§ Task to carry out
Print exactly the lines below between the line holding "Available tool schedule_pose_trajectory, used" and the line holding "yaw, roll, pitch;", inclusive, and nothing more.

── Study material

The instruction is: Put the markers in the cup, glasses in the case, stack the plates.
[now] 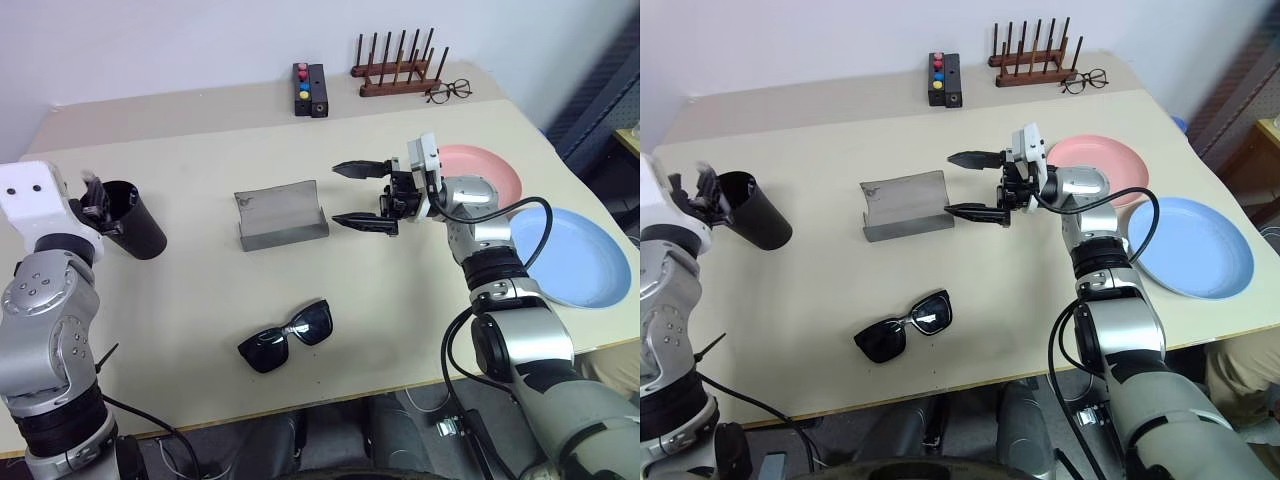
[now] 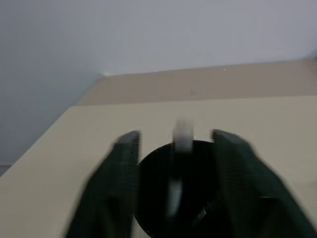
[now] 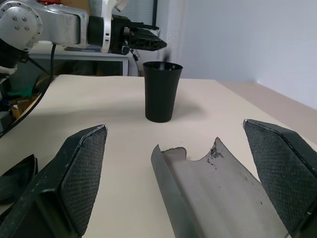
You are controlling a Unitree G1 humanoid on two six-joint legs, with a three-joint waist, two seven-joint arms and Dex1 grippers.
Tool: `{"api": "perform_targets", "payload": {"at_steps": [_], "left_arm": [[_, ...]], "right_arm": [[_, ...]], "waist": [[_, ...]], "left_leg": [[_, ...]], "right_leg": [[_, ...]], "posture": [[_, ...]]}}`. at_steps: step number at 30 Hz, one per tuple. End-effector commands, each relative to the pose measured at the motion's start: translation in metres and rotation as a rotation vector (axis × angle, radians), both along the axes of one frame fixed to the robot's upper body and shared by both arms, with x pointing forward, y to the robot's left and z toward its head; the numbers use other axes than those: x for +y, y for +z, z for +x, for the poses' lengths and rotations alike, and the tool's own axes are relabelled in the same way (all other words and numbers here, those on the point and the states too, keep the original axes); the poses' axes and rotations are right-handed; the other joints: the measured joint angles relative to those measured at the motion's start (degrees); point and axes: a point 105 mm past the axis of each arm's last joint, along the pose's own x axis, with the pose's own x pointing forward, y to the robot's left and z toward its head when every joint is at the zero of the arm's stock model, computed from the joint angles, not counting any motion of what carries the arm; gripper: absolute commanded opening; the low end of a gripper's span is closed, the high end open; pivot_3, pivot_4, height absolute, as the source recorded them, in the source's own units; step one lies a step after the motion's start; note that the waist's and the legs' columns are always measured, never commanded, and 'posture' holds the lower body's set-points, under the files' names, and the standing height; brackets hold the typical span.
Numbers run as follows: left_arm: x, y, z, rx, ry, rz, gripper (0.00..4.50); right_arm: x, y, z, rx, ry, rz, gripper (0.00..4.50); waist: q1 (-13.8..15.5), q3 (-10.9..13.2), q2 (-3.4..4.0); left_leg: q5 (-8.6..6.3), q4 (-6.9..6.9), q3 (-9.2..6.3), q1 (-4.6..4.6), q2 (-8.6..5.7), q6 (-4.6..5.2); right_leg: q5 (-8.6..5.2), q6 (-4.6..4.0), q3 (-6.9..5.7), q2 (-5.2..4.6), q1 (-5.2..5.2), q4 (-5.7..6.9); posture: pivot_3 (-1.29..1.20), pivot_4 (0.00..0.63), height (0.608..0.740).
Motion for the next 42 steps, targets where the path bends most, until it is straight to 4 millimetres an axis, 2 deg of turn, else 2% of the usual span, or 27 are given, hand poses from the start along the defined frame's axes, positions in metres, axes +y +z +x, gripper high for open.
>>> {"api": "perform_targets", "payload": {"at_steps": [1, 2, 9, 13, 17, 21, 23, 26, 29, 32, 37, 42], "left_arm": [[0.004, 0.011, -0.005, -0.036, 0.021, 0.028, 4.11], [0.003, 0.011, -0.005, -0.042, 0.011, 0.026, 4.46], [-0.011, 0.021, -0.002, -0.094, -0.072, 0.019, 4.46], [-0.028, 0.034, 0.003, -0.136, -0.205, 0.034, 4.46], [-0.066, 0.043, 0.011, -0.104, -0.489, 0.039, 4.46], [-0.088, 0.050, 0.012, -0.039, -0.768, 0.002, 4.46], [-0.102, 0.042, 0.013, 0.064, -0.914, 0.052, 4.46], [-0.114, 0.015, 0.021, 0.248, -1.076, 0.155, 4.46], [-0.110, -0.015, 0.039, 0.417, -1.141, 0.261, 4.46], [-0.104, -0.034, 0.058, 0.533, -1.167, 0.362, 4.46], [-0.110, -0.038, 0.096, 0.580, -1.207, 0.513, 4.46], [-0.129, -0.039, 0.109, 0.598, -1.304, 0.610, 4.46]], "right_arm": [[0.002, 0.017, -0.001, -0.059, 0.006, 0.034, 4.50], [0.002, 0.017, -0.001, -0.058, 0.006, 0.034, 4.50], [-0.001, 0.015, 0.002, -0.058, -0.022, 0.026, 4.50], [-0.007, 0.011, 0.008, -0.065, -0.090, 0.002, 4.50], [-0.015, 0.006, 0.017, -0.101, -0.202, -0.038, 4.50], [-0.023, 0.004, 0.023, -0.109, -0.292, -0.069, 4.50], [-0.027, 0.003, 0.024, -0.116, -0.327, -0.082, 4.50], [-0.034, 0.000, 0.024, -0.094, -0.360, -0.095, 4.50], [-0.042, -0.008, 0.024, -0.068, -0.411, -0.126, 4.50], [-0.050, -0.013, 0.025, -0.047, -0.469, -0.147, 4.50], [-0.058, -0.014, 0.021, -0.050, -0.525, -0.139, 4.50], [-0.061, -0.013, 0.015, -0.059, -0.566, -0.123, 4.50]], "waist": [[0.0, 0.0, 0.00], [0.0, 0.0, 0.00], [0.0, 0.0, 0.00], [0.0, 0.0, 0.00], [0.1, 0.0, 0.00], [-0.1, 0.0, 0.00], [-0.2, 0.0, 0.00], [-0.4, 0.0, 0.07], [-0.2, 0.0, 0.09], [0.1, 0.0, 0.09], [0.3, 0.0, 0.07], [-0.3, 0.0, 0.07]], "left_leg": [[0.00, 0.00, 0.00, 0.00, 0.00, 0.00], [0.00, 0.00, 0.00, 0.00, 0.00, 0.00], [0.00, 0.00, 0.00, 0.00, 0.00, 0.00], [0.00, 0.00, 0.00, 0.00, 0.00, 0.00], [0.00, 0.01, 0.00, 0.00, 0.00, 0.00], [0.00, 0.00, 0.00, 0.00, 0.00, 0.00], [0.01, -0.03, -0.01, 0.00, 0.01, -0.02], [0.02, -0.07, 0.00, 0.00, -0.01, -0.03], [0.03, -0.09, -0.01, 0.01, -0.01, -0.05], [0.06, -0.09, -0.02, 0.01, -0.01, -0.09], [0.06, -0.08, -0.05, -0.03, -0.04, -0.08], [0.06, -0.08, -0.05, -0.09, -0.07, -0.06]], "right_leg": [[0.00, 0.00, 0.00, 0.00, 0.00, 0.00], [0.00, 0.00, 0.00, 0.00, 0.00, 0.00], [0.00, 0.00, 0.00, 0.00, 0.00, 0.00], [0.00, 0.00, 0.00, 0.00, 0.00, 0.00], [0.00, 0.00, 0.00, -0.01, 0.00, 0.00], [0.00, 0.00, 0.00, 0.00, -0.01, 0.01], [0.00, 0.00, 0.00, 0.01, -0.03, 0.01], [0.00, 0.00, 0.02, 0.01, -0.04, -0.01], [0.00, -0.01, 0.01, 0.02, -0.03, 0.00], [0.00, -0.01, 0.00, 0.03, -0.04, 0.00], [0.00, -0.01, -0.07, 0.02, -0.05, -0.01], [0.00, 0.00, -0.10, 0.00, -0.09, -0.02]], "posture": [[0.00, 0.150, 0.740], [0.00, 0.150, 0.740], [0.00, 0.150, 0.740], [0.00, 0.150, 0.740], [0.00, 0.150, 0.740], [0.00, 0.150, 0.740], [0.00, 0.150, 0.740], [0.00, 0.150, 0.740], [0.00, 0.150, 0.740], [0.00, 0.150, 0.740], [0.00, 0.150, 0.740], [0.00, 0.150, 0.740]]}}
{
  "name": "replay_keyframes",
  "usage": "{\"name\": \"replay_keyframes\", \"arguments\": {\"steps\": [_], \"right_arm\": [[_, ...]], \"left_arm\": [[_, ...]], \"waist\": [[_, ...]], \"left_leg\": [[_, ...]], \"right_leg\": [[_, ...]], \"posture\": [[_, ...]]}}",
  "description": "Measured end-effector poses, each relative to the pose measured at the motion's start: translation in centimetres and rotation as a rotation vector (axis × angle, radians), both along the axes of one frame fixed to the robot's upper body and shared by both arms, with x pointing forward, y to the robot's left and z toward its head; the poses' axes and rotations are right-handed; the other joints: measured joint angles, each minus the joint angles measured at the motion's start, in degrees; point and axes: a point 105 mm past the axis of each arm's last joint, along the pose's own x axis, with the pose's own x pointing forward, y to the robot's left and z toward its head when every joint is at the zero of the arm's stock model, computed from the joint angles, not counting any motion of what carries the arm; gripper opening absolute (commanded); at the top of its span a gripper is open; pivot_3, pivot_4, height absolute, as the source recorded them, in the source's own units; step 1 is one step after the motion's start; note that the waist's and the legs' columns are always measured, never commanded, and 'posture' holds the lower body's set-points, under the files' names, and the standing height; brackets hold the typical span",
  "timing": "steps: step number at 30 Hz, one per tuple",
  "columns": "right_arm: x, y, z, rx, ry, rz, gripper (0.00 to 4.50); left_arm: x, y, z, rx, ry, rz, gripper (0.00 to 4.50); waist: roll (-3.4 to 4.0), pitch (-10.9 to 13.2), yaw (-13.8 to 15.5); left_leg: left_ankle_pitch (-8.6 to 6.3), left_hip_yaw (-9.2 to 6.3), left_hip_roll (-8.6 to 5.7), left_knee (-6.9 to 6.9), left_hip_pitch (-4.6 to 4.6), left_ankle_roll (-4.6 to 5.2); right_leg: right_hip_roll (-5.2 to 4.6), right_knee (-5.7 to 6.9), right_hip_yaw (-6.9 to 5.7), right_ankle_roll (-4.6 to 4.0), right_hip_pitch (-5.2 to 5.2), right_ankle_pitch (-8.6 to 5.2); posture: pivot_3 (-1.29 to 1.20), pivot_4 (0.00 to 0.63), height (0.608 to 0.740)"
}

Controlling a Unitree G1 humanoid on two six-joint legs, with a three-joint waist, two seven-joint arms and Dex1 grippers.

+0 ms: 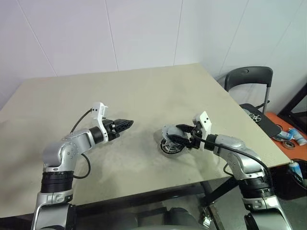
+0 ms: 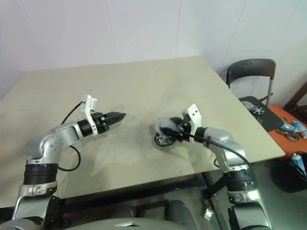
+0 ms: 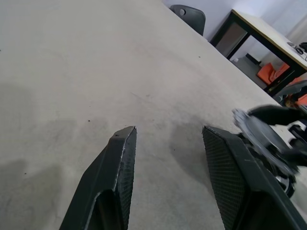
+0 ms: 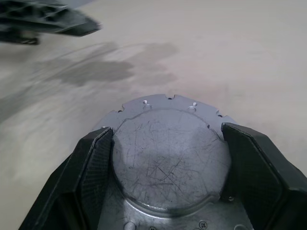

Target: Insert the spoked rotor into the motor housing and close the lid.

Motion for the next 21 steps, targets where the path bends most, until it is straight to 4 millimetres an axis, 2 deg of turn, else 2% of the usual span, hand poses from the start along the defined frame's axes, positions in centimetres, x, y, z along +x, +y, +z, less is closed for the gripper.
{"name": "replay_keyframes", "arguments": {"steps": [4, 13, 21], "right_arm": [[-0.8, -0.2, -0.9, -0.055, -0.001, 0.036, 3.27], [-0.3, 0.1, -1.9, -0.166, -0.086, 0.011, 3.27], [-1.2, -0.2, -2.4, -0.162, -0.056, 0.062, 3.27]], "left_arm": [[0.0, 0.0, -0.1, 0.0, 0.001, -0.001, 2.32], [-0.1, 0.1, -0.2, -0.001, 0.0, 0.002, 2.32], [-0.1, 0.2, -0.2, 0.002, 0.001, 0.005, 2.32]], "waist": [[0.01, 0.01, -0.09], [0.01, 0.01, -0.15], [0.01, 0.01, -0.11]], "left_leg": [[0.0, 0.01, 0.01, 0.0, 0.02, 0.0], [0.0, 0.02, 0.02, 0.0, 0.03, 0.0], [0.0, 0.01, 0.02, 0.0, 0.07, 0.0]], "right_leg": [[0.01, 0.02, 0.0, 0.0, 0.0, -0.01], [0.01, 0.02, 0.01, 0.0, 0.0, 0.0], [0.02, 0.03, 0.0, 0.0, 0.04, -0.01]], "posture": [[0.0, 0.0, 0.74], [0.0, 0.0, 0.74], [0.0, 0.0, 0.74]]}}
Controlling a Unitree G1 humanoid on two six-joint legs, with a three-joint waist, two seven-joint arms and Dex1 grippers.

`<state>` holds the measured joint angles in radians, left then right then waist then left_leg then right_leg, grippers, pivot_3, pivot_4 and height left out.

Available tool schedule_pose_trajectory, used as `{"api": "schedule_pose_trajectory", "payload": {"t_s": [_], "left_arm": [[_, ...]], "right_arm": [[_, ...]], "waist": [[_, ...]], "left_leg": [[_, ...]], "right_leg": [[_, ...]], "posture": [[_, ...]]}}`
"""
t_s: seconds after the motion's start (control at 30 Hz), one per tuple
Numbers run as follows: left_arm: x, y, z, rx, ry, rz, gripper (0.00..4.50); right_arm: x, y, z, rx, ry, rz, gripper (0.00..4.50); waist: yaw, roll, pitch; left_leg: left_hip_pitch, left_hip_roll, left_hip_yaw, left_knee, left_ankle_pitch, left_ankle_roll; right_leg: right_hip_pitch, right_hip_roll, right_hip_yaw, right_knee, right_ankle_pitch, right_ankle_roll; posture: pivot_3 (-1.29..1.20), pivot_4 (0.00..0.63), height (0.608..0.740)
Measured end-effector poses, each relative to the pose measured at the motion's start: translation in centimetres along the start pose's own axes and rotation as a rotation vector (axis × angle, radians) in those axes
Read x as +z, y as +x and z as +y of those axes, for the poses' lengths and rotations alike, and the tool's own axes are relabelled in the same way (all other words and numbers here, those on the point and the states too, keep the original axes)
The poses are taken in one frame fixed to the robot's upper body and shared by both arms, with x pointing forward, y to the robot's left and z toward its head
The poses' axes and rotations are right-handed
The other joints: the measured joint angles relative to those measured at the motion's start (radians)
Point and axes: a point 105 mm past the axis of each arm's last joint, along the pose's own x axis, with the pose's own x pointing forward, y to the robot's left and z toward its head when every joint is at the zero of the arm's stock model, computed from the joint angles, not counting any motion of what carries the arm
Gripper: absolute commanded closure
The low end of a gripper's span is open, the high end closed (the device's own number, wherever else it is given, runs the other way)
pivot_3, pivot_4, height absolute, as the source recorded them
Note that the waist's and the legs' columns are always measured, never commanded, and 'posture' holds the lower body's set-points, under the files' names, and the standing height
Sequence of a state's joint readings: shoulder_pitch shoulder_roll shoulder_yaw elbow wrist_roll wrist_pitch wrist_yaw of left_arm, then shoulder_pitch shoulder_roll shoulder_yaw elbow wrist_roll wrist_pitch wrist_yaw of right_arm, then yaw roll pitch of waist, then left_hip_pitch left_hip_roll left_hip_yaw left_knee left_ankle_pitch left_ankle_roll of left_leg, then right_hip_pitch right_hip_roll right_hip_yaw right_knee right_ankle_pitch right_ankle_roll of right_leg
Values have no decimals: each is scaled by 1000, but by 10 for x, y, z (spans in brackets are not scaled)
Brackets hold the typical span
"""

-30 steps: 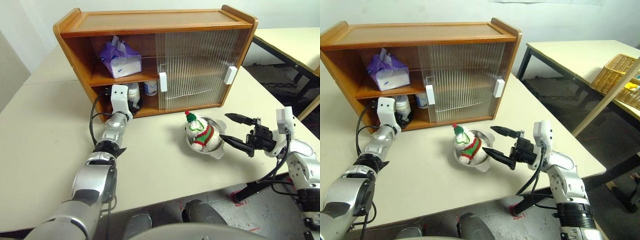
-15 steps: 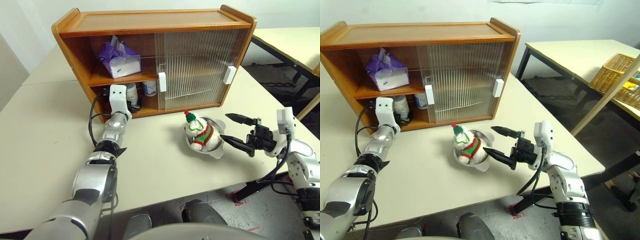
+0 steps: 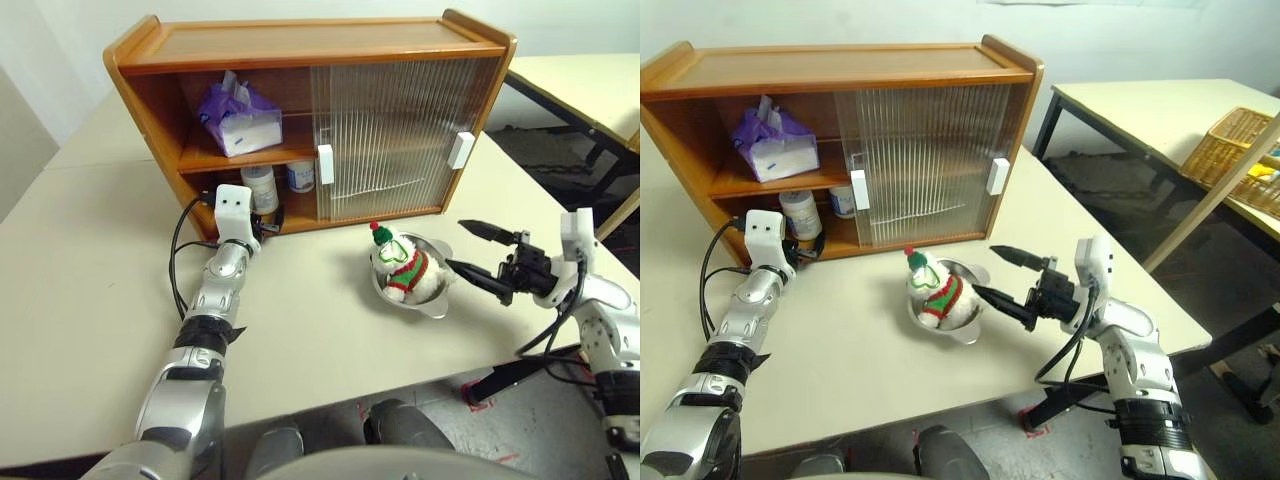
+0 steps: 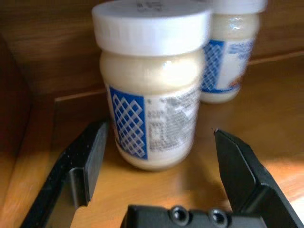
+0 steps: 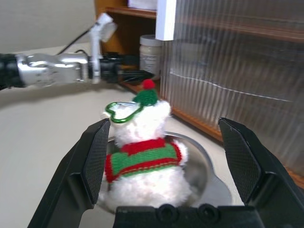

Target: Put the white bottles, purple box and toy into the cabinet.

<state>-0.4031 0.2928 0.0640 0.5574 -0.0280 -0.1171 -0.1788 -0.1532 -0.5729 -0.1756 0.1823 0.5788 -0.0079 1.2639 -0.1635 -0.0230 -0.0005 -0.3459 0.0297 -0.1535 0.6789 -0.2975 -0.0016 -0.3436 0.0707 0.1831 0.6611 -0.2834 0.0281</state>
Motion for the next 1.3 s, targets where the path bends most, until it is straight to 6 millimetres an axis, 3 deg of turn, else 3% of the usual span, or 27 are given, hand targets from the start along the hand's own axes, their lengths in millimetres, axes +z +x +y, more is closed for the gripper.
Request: {"api": "schedule_pose_trajectory", "payload": {"t_s": [0.13, 0.23, 0.5, 0.6, 0.7, 0.9, 1.03, 1.3], "left_arm": [[9, -18, -1, -57, 33, -39, 8], [19, -31, -19, -176, 49, -87, 586], [63, -45, -89, -581, 121, -297, 3443], [81, -45, -105, -656, 163, -374, 4478], [102, -43, -124, -722, 192, -461, 4478], [116, -26, -147, -724, 238, -495, 4478], [121, -13, -146, -646, 288, -490, 4478], [110, 2, -126, -500, 362, -436, 4478]], "right_arm": [[3, -7, -10, -18, -15, 9, 0], [2, -10, -13, -32, -15, 4, 0], [-5, -12, -15, -31, -8, -8, 0], [-6, -12, -15, -28, -8, -12, 0], [-7, -11, -14, -28, -10, -17, 0], [-8, -6, -12, -26, -17, -22, 0], [-8, -3, -10, -19, -20, -19, 0], [-9, 2, -7, -10, -13, -20, 0]], "waist": [[5, 0, 0], [12, 0, 0], [40, 0, 0], [41, 0, 0], [40, 0, 0], [34, 0, 0], [25, 0, 0], [6, 1, 0]], "left_leg": [[0, 0, 0, -1, 0, 0], [0, 0, 0, -1, -1, 0], [0, 0, 0, 0, -1, 0], [0, 0, 0, 0, -1, 0], [0, 0, 0, 1, -1, 0], [0, 0, 0, 1, -1, 1], [0, 0, 0, 1, -2, 1], [0, 0, 0, 1, -2, 1]], "right_leg": [[0, 0, 0, 0, 0, -3], [-1, 0, 0, 0, 0, -4], [-1, -1, 0, 0, 1, -6], [-1, -1, 0, 0, 1, -6], [0, -1, 0, 0, 2, -5], [0, -1, 0, 0, 2, -3], [1, -1, 0, -1, 2, -3], [1, -1, 0, -1, 1, -1]], "posture": [[-177, 0, 740], [-171, 0, 740], [-185, 0, 740], [-185, 0, 740], [-196, 0, 740], [-196, 0, 740], [-220, 0, 740], [-224, 0, 740]]}}
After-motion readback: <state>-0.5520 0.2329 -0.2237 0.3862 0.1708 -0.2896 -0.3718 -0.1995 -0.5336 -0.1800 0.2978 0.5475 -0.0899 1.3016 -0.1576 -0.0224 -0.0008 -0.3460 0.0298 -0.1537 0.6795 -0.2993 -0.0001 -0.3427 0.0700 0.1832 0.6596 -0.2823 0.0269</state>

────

§ Expected answer
Available tool schedule_pose_trajectory, used as `{"api": "schedule_pose_trajectory", "payload": {"t_s": [_], "left_arm": [[_, ...]], "right_arm": [[_, ...]], "waist": [[_, ...]], "left_leg": [[_, ...]], "right_leg": [[_, ...]], "posture": [[_, ...]]}}`
"""
t_s: seconds after the motion's start (control at 30 Hz), one per tuple
Numbers run as follows: left_arm: x, y, z, rx, ry, rz, gripper (0.00..4.50); right_arm: x, y, z, rx, ry, rz, gripper (0.00..4.50); waist: yaw, roll, pitch; left_leg: left_hip_pitch, left_hip_roll, left_hip_yaw, left_knee, left_ankle_pitch, left_ankle_roll; right_leg: right_hip_pitch, right_hip_roll, right_hip_yaw, right_knee, right_ankle_pitch, right_ankle_roll; posture: pivot_3 (-1.29..1.20), pivot_4 (0.00..0.63), height (0.608..0.740)

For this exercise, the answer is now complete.